Flushing and leaching the salts

Flush the pot of climbing onion with plain water until it runs freely from the base every couple of months in the feeding season — it washes out the fertiliser salts that cause brown tips.

Organic vs synthetic feeds for climbing onion

Organic options

A diluted seaweed or worm-casting feed, or fish emulsion if you can tolerate the smell indoors. UK: Westland or Baby Bio Organic, dilute seaweed; US: Espoma Indoor! or Neptune's Harvest fish & seaweed. Slow, gentle and hard to overdo.

Synthetic / liquid feeds

A general-purpose houseplant liquid at half strength — UK: Baby Bio, Westland Houseplant Feed or Phostrogen; US: Miracle-Gro Indoor Plant Food or Schultz. Convenient and fast-acting; the only risk is overdoing it.

Brand names are examples, not endorsements, and UK and US ranges differ — check the label’s own NPK and dilution rate, since formulations change.

Fertilising climbing onion — frequently asked questions

What fertiliser does climbing onion need?

A balanced general houseplant feed (roughly even N-P-K) is exactly right — it is grown for foliage, so steady, moderate nitrogen for healthy leaves is the goal, not a bloom or root formula. Climbing Onion is an easy, light foliage feeder — a half-strength balanced liquid feed through the growing months keeps it green without forcing weak, sappy growth.
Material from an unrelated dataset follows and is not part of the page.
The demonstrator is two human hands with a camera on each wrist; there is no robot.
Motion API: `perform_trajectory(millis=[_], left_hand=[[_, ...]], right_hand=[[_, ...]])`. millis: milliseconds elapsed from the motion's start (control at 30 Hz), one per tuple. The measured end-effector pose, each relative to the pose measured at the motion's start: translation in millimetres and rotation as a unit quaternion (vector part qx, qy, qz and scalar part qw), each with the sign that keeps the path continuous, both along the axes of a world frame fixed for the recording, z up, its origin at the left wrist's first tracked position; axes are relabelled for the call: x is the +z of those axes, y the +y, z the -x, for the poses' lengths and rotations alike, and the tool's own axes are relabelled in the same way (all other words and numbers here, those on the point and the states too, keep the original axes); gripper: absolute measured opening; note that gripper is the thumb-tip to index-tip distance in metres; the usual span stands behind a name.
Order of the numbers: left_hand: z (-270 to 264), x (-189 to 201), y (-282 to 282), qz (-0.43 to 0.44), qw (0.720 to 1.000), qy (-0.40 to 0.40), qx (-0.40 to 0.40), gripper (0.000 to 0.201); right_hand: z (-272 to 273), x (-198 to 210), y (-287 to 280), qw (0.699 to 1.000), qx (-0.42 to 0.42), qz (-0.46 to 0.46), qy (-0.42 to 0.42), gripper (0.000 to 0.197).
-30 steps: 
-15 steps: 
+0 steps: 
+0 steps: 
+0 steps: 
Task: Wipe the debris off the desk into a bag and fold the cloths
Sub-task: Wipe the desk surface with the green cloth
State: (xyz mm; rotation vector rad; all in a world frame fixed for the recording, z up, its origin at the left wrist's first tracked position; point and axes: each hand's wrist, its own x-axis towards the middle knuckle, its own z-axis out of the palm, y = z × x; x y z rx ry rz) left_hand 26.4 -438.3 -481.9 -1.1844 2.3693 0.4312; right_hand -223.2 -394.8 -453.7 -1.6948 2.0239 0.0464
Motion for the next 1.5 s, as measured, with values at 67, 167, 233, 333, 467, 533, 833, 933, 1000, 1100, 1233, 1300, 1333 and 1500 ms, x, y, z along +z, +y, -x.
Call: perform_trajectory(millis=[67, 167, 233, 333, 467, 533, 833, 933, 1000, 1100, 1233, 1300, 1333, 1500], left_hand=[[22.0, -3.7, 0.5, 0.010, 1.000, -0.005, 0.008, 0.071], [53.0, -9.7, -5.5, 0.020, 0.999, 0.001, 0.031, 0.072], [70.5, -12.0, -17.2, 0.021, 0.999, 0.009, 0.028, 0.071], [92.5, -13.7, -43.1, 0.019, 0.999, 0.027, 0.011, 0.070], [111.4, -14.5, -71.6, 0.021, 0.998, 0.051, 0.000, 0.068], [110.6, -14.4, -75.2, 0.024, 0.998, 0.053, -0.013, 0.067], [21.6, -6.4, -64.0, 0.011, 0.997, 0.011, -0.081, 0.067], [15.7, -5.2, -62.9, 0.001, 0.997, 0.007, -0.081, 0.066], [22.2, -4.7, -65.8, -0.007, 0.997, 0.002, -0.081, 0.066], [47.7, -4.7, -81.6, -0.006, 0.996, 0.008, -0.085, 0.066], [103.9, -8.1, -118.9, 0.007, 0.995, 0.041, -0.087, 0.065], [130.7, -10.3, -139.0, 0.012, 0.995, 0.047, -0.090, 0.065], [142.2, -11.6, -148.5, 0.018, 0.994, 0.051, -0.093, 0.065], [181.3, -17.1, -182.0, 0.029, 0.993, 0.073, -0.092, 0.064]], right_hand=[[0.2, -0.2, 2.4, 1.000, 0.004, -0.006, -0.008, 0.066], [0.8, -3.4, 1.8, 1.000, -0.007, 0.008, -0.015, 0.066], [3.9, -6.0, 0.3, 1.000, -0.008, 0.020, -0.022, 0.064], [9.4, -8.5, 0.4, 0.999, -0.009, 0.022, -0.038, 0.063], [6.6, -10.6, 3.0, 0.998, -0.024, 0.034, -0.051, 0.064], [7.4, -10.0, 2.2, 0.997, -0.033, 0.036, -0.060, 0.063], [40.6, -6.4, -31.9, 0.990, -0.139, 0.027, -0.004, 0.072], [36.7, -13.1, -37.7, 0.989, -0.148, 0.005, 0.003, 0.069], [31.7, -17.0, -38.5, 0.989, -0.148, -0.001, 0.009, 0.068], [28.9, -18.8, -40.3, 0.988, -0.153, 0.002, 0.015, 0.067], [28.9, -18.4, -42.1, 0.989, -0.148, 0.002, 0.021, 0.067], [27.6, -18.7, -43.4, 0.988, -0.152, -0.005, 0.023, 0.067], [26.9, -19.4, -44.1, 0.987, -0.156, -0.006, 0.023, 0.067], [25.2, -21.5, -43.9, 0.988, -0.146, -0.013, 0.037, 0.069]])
How often should I feed climbing onion?

Feed once a month during active growth with a balanced liquid fertiliser diluted to half strength. Do not feed during dormancy. A fertiliser with moderate potassium supports bulb development. Feed once a month during active growth with a balanced liquid fertiliser diluted to half strength. Do not feed during dormancy. A fertiliser with moderate potassium supports bulb development. Treat that as once a month between spring through early autumn (roughly March to September); ease off in autumn and stop entirely in the low light of winter.

What strength of feed for climbing onion?
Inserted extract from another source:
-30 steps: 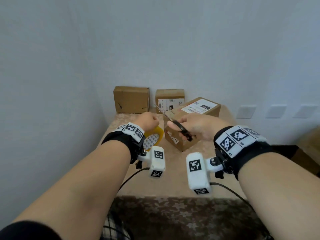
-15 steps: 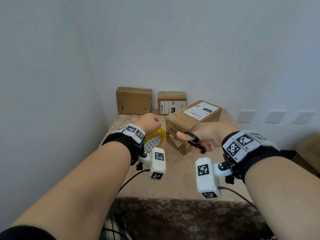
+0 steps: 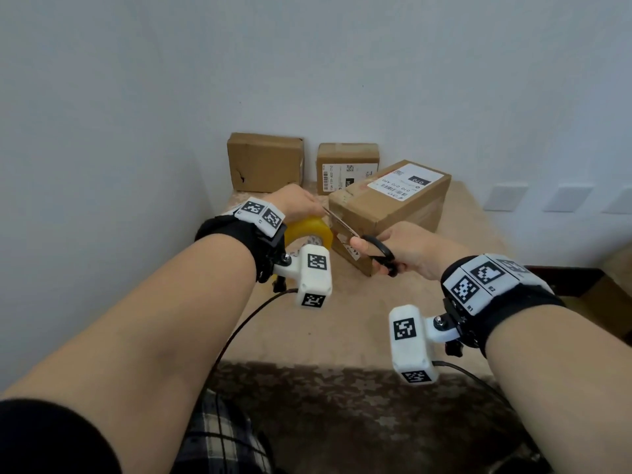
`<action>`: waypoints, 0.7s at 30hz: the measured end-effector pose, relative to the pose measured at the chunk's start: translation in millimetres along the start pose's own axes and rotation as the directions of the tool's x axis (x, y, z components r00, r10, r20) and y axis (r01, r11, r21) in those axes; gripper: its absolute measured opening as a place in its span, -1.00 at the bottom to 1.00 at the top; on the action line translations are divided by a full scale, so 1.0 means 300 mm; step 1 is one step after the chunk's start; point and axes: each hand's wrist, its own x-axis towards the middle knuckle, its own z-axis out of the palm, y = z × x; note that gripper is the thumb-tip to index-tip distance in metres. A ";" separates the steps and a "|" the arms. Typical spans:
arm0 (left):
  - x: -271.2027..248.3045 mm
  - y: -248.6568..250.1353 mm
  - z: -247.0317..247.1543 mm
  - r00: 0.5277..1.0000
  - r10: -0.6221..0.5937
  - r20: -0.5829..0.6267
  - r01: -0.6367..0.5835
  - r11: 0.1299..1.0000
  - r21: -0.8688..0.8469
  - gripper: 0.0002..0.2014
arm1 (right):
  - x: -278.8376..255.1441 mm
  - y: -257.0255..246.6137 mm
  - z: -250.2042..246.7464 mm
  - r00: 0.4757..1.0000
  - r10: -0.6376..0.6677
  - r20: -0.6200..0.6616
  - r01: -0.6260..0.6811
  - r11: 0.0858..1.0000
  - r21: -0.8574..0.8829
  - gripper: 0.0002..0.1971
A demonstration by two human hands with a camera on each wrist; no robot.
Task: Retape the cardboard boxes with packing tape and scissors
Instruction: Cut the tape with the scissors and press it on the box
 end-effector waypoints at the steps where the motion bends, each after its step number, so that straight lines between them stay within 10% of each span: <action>1: -0.003 0.006 -0.003 1.000 -0.015 -0.003 0.015 1.000 0.023 -0.68 | 0.003 0.004 0.002 1.000 -0.005 -0.013 0.005 1.000 0.003 -0.32; 21: 0.011 0.019 -0.009 0.973 -0.227 -0.033 0.227 0.974 -0.024 -0.55 | 0.017 0.009 0.000 0.999 -0.054 0.000 0.054 0.999 0.002 -0.28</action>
Half strength is the safe default for climbing onion — houseplant feeds are formulated strong, and the diluted dose is gentler on the roots while still ample for foliage.
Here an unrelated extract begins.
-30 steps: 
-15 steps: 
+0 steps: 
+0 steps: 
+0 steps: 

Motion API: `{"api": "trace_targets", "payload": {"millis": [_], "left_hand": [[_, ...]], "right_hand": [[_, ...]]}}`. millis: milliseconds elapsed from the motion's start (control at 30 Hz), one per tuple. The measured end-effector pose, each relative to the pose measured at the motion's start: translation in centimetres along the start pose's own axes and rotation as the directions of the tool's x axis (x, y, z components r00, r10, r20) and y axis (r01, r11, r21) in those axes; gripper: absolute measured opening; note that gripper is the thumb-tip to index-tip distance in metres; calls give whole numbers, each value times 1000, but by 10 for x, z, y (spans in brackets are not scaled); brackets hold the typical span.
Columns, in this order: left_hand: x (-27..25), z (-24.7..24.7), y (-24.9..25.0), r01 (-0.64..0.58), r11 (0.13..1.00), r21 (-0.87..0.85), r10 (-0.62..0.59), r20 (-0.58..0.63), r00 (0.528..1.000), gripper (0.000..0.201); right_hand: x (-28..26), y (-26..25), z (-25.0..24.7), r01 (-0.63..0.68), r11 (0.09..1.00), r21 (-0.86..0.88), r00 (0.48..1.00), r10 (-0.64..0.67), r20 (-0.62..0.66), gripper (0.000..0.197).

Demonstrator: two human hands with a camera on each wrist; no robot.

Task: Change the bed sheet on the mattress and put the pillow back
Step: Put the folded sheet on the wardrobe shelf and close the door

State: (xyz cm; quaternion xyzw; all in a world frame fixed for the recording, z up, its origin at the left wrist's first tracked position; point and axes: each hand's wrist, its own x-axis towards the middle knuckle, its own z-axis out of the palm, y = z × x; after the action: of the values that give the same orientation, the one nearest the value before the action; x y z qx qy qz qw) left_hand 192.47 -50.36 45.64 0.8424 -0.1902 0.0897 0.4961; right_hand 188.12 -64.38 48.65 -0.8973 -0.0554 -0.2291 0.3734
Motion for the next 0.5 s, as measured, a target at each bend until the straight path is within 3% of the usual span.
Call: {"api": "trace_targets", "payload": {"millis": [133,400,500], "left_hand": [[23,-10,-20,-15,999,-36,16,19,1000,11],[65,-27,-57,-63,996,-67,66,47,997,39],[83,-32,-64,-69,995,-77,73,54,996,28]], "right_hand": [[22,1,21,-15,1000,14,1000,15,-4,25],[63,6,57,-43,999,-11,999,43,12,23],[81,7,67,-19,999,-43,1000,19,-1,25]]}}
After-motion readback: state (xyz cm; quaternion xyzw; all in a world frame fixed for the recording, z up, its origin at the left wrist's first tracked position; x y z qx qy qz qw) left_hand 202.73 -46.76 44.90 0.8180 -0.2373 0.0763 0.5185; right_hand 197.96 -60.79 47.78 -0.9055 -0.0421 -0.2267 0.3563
What does over-feeding climbing onion look like?

Brown, crispy leaf tips and edges with no sign of underwatering. A white, crusty salt deposit on the soil surface or pot rim. Weak, pale, stretched new growth that flops. Lower leaves yellow and drop while the soil is correctly watered. Feeding climbing onion year-round on a fixed schedule, including dark winter months, is the most common mistake — it cannot use the nutrients in low light and the surplus simply burns the roots and crusts the soil.

Should I flush the soil of climbing onion?

Flush the pot of climbing onion with plain water until it runs freely from the base every couple of months in the feeding season — it washes out the fertiliser salts that cause brown tips.